Cells must elicit an effective DNA damage response in order to maintain genetic integrity and to survive. One of the major DNA damage repair pathways in humans is homologous recombination (HR). One of the most important players in this repair pathway is the MRN complex (made up of Mre11, Rad50 and Nbs1). MRN eliminates the most damaging types of breaks in which both strands of the DNA double helix are severed. If left unrepaired, DNA double strand breaks (DSBs) are lethal or can lead to chromosomal instability and/or malignant transformation.
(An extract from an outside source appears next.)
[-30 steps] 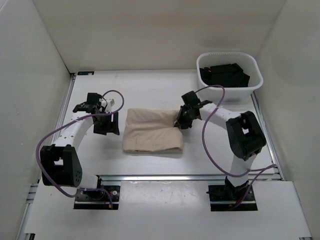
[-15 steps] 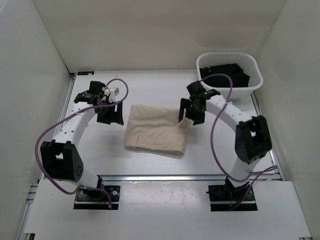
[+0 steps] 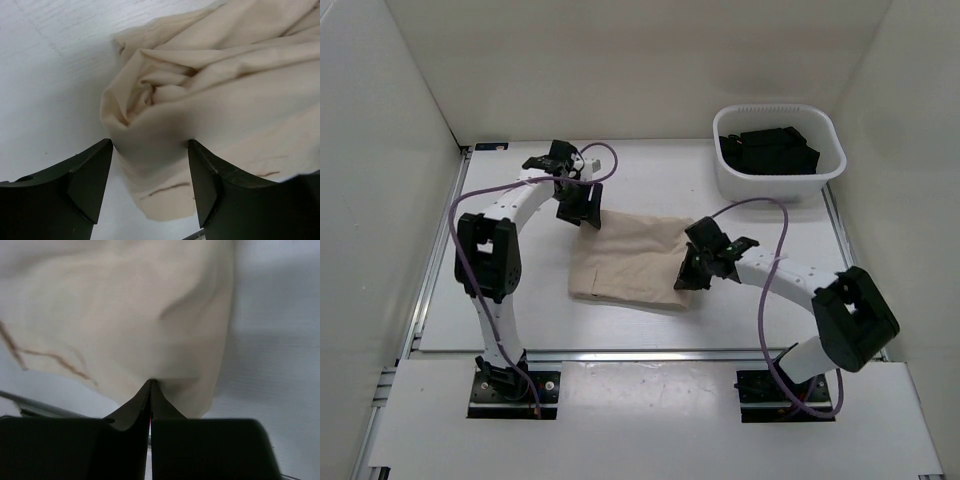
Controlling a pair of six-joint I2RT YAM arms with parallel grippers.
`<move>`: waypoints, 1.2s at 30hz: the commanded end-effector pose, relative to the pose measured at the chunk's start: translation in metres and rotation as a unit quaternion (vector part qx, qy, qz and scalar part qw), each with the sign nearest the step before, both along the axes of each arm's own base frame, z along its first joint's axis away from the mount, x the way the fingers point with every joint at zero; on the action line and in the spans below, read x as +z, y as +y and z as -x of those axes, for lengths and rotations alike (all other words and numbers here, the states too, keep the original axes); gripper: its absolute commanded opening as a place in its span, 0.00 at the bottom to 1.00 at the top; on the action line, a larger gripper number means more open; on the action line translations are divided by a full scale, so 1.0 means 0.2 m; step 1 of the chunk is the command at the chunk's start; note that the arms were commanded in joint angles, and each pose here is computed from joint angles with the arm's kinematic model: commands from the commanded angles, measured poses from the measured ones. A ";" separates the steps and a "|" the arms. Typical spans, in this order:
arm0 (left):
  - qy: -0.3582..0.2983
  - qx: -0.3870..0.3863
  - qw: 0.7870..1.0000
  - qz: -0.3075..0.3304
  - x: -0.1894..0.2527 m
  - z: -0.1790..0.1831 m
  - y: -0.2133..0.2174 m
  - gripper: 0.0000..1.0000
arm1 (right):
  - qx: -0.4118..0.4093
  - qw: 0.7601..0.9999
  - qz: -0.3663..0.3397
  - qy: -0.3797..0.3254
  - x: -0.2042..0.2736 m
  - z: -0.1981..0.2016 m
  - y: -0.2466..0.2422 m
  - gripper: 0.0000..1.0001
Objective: Fold and stack the trousers
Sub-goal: Fold the trousers
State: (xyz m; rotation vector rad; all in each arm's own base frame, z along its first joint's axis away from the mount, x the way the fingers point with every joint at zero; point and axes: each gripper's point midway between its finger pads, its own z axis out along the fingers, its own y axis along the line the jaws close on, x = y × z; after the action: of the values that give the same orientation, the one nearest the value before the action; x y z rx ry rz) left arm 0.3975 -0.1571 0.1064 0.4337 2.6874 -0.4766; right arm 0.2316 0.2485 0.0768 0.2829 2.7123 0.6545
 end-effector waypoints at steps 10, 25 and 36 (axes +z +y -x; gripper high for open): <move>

We discovered a novel human single stranded DNA (ssDNA) binding protein (hSSB1) from the conserved oligonucleotide-binding (OB) domain family and have recently solved its structure in complex with ssDNA (1). hSSB1 controls the activation and activity of the DSB signalling kinase, ATM, in response to DSBs (2). Fluorescence microscopy and pull-down experiments reveal that hSSB1 rapidly binds at sites of DSBs and is required for the efficient recruitment and activity of the MRN complex at these sites (3,4). We show that hSSB1 physically interacts with the Nbs1 component of the MRN complex via its flexible C-terminal extension. Using structural and biophysical approaches we show that the OB domain of hSSB1 can bind short stretches of ssDNA, mimicking overhangs that are common at DSBs. Taken together, these data indicate that hSSB1 links DSBs to the recruitment of the MRN repair complex.
(1) Touma et al., Cubeddu & Gamsjaeger (2016) Nucleic Acids Research 44: 7963-7973.
(2) Richard, Bolderson & Cubeddu et al., (2008) Nature 453: 677-681
(3) Richard et al., (2011) Nucleic Acids Research 39:1692-1702
(4) Richard & Cubeddu et al., (2011) Nucleic Acids Research 39: 3643-3651.